Weit reicht die Geschichte Frankenreuths zurück. Der Name "aaf da Hittn" (dort bei der Hütte) erklärt sich, wenn man weiß, dass hier die erste Glashütte des Oberpfälzer Waldes entstand. Butzengläser für Burgen und Schlösser, später Spiegelgläser wurden in der waldreichen Gegend, man benötigt zur Glasherstellung viel Energie, hergestellt. Außerdem gewann man aus Holz die wichtige Pottasche. Bis 1487 lässt sich die Glaserei zurückverfolgen.
 1926 wurde sie für immer geschlossen. Der Volksname "Hüttn" dürfte allerdings auf eine Eisen verhüttende Tradition zurück zu führen sein.

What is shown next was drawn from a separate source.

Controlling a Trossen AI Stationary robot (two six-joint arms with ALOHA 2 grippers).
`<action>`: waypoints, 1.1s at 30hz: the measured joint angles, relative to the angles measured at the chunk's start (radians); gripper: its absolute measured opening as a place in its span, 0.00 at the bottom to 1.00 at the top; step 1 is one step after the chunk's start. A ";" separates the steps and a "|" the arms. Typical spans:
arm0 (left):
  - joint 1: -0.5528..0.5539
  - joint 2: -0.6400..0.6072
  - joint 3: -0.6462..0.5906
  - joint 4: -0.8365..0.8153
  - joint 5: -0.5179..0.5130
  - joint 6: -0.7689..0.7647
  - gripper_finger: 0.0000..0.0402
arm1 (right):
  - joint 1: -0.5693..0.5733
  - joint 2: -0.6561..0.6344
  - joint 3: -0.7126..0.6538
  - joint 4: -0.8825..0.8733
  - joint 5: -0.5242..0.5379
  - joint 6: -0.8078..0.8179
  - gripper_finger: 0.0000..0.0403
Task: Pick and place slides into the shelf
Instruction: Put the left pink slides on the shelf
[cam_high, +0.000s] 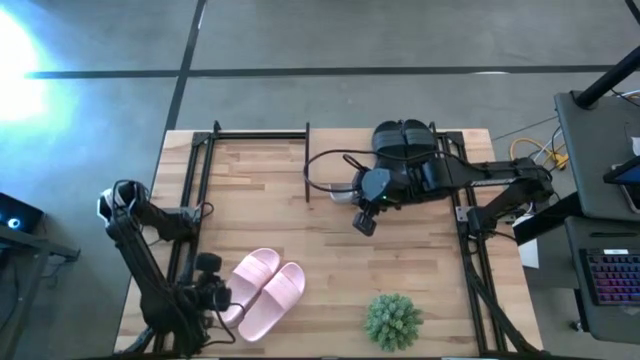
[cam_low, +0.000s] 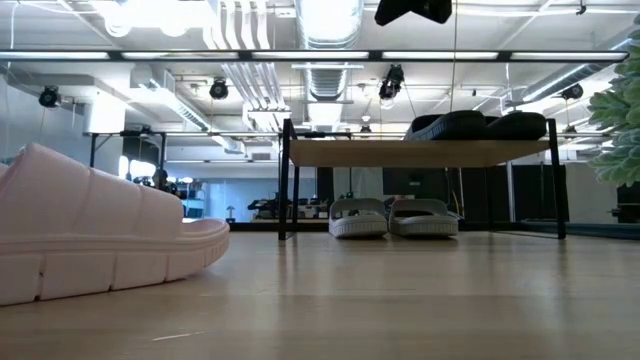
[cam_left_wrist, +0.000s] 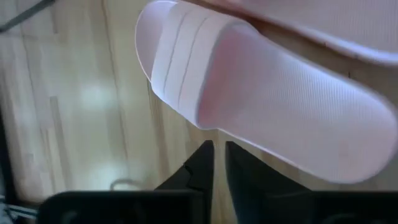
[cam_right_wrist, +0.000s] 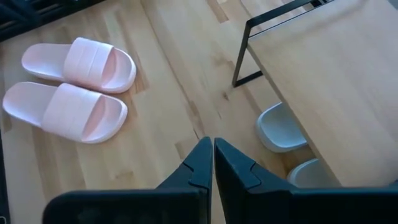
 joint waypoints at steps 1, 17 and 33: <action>0.000 -0.003 -0.001 0.002 -0.002 -0.017 0.09 | -0.003 0.000 0.000 0.000 0.000 0.000 0.02; 0.001 0.025 -0.043 0.064 -0.158 0.072 0.43 | -0.004 0.000 0.000 0.000 0.002 0.001 0.02; 0.034 0.014 -0.203 0.259 -0.223 0.074 0.43 | -0.004 0.000 0.000 0.000 0.001 0.017 0.02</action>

Am nahen Sulzberg bei Waidhaus schürfte man tatsächlich nach Eisen, ja sogar nach Edelmetallen.

Heute beherrschen die Abwärmetürme der Gas-Verdichterstation das Landschaftsbild.

Riesige umgebaute Flugzeugturbinen verdichten das aus Sibirien kommende Erdgas vor dem Weitertransport.

Mit im Luftbild die Einöde Grafenau.

Megal 09

Zur Zeit laufen fünf Turbinen, eine sechste kommt hinzu. Aufnahme von 2009

Zugegeben, diese Industrieanlage hat wenig mit zauberhafter Heimat zu tun.

Doch ohne diese Verdichterstation würde so mancher Ofen in Deutschland kalt bleiben. Und sichere Arbeitsplätze bietet die Anlage außerdem.

Die Megal- und E.ON Ruhrgas-Verdichterstation an der deutsch-tschechischen Grenze befördern etwa ein Drittel des Erdgasbedarfs in Deutschland.

Man sieht, es wird weiter ausgebaut.